Exercise goal:
In the entries below, count every line that has the string "text", and answer with that count alone.

--- Source data ---

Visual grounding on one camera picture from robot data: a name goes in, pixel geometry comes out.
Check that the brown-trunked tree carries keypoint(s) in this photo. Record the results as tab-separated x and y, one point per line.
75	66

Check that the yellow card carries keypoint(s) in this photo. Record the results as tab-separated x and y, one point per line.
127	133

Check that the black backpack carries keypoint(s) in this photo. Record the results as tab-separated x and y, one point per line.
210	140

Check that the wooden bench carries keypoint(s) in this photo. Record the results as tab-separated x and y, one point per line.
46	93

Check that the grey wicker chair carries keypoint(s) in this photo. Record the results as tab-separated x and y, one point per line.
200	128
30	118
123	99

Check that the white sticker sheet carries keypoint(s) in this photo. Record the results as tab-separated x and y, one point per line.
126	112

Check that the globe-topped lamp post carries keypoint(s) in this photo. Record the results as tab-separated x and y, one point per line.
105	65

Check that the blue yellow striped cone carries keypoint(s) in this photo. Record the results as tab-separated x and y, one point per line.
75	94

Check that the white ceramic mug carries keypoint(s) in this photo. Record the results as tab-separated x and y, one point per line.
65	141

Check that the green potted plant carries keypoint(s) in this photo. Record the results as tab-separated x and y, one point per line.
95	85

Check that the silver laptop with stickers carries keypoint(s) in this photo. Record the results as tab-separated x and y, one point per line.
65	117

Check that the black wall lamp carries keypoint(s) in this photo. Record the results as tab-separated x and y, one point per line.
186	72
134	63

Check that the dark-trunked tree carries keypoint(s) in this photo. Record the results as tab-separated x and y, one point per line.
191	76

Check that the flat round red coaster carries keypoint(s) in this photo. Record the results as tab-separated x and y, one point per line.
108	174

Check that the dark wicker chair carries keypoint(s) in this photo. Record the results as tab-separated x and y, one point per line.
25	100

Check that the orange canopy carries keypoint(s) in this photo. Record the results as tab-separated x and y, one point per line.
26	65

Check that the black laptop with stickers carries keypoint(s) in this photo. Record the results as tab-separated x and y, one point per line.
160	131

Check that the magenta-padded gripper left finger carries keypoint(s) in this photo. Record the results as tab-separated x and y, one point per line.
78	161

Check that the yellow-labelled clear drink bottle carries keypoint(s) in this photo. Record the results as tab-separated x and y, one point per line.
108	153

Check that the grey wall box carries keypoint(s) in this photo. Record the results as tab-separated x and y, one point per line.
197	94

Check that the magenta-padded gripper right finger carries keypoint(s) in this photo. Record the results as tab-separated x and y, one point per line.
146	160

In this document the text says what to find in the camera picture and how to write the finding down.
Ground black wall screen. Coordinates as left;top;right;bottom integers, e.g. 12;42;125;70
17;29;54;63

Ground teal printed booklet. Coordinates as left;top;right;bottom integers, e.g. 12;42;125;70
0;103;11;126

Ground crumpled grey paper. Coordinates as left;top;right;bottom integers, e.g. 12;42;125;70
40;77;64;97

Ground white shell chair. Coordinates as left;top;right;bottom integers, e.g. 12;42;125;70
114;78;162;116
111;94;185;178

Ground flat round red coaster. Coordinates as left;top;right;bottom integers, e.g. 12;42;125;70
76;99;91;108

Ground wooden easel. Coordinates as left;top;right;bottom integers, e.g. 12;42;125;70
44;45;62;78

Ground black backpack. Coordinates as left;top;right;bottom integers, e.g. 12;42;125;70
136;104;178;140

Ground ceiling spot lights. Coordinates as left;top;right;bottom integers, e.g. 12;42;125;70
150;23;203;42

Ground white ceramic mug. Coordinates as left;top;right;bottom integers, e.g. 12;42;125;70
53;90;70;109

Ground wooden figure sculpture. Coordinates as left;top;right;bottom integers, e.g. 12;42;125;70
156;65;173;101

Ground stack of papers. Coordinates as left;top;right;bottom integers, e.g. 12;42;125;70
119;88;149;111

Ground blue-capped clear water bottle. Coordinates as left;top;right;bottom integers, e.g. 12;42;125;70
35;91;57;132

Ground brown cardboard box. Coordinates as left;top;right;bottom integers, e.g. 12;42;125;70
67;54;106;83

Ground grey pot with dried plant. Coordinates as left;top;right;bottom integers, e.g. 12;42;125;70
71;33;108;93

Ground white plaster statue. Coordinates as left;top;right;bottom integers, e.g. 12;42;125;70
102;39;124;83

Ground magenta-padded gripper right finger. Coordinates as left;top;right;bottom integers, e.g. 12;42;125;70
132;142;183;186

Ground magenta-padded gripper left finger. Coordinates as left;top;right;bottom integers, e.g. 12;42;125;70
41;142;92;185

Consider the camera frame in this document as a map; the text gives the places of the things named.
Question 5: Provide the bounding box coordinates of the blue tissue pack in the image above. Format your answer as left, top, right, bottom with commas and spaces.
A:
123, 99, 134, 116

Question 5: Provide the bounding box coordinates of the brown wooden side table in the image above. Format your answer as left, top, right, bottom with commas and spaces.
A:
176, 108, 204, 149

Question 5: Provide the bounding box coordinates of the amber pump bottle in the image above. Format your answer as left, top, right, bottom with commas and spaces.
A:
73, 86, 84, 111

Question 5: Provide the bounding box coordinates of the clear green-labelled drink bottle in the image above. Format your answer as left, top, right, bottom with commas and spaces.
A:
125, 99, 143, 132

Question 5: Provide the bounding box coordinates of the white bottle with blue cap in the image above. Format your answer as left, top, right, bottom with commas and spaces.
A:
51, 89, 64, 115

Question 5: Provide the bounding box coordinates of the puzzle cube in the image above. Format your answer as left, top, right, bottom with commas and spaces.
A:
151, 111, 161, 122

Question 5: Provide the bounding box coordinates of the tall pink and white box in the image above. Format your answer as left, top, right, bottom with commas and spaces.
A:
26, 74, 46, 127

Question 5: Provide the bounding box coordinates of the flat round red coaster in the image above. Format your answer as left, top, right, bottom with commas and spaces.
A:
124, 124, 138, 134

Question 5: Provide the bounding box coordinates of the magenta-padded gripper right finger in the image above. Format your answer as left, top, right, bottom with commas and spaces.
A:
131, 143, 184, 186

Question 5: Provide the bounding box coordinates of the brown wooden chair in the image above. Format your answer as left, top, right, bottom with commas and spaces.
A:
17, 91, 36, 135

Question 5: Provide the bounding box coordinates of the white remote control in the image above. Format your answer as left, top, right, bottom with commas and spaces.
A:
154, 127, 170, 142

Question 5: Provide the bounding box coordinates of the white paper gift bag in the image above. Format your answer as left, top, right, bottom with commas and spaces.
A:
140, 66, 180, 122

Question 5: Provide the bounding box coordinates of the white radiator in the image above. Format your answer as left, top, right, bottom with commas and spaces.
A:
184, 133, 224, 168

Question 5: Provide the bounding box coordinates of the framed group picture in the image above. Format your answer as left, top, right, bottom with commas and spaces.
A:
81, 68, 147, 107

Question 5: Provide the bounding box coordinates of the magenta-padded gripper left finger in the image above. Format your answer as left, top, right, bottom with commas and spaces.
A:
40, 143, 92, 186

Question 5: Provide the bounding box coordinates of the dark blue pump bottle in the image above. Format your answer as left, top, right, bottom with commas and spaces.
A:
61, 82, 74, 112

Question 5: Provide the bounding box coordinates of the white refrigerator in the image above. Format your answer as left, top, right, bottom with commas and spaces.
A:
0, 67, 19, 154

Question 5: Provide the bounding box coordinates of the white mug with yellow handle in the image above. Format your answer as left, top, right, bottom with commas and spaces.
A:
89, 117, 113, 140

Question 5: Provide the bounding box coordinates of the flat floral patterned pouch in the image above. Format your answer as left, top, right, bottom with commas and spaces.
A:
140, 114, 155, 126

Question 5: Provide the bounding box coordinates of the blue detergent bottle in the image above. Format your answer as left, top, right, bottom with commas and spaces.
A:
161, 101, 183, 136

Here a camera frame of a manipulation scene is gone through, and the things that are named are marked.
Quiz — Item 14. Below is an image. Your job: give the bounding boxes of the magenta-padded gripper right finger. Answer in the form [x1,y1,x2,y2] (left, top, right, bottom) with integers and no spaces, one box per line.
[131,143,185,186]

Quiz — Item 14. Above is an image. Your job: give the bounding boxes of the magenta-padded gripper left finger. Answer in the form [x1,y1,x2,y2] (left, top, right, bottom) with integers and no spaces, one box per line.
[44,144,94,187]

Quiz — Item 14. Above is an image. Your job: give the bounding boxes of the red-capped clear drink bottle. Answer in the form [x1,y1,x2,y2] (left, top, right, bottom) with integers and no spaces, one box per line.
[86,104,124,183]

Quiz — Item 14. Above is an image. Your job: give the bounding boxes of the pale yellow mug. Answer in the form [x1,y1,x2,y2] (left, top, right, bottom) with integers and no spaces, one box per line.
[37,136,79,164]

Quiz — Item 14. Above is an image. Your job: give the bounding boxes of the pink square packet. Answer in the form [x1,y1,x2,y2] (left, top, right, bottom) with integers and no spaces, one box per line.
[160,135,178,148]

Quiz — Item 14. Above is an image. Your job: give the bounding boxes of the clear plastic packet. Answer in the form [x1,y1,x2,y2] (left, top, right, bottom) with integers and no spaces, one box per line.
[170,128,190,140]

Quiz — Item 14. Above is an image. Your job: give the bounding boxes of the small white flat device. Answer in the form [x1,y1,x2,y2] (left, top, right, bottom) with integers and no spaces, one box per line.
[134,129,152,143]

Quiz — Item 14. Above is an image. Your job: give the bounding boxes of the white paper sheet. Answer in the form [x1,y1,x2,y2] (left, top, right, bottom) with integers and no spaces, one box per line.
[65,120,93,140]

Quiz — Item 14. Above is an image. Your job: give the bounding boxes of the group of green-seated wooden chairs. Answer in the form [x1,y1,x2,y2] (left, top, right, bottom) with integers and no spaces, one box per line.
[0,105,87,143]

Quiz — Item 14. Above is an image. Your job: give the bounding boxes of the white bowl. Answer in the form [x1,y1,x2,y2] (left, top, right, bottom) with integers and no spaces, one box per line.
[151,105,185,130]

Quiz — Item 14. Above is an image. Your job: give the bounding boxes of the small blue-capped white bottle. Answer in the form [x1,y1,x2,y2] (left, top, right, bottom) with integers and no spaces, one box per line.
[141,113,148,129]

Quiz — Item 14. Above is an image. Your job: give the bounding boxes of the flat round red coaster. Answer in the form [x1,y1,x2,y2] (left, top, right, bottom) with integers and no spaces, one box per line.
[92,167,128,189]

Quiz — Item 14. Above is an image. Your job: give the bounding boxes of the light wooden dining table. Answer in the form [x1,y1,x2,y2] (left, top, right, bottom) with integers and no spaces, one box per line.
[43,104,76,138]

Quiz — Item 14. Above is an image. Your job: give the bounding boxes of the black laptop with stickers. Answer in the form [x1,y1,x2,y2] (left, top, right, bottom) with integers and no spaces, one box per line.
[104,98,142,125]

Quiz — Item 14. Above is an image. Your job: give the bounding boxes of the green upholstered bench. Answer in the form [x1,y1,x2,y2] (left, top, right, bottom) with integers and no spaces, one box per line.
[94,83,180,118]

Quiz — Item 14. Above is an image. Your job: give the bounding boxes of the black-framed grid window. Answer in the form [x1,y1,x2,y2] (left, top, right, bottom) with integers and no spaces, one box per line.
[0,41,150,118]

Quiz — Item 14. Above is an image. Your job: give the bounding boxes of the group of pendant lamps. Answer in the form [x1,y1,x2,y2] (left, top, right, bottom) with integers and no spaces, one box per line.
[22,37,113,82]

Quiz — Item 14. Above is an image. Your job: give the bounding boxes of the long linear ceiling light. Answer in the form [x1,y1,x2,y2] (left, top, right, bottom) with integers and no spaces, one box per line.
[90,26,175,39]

---

Exercise solution:
2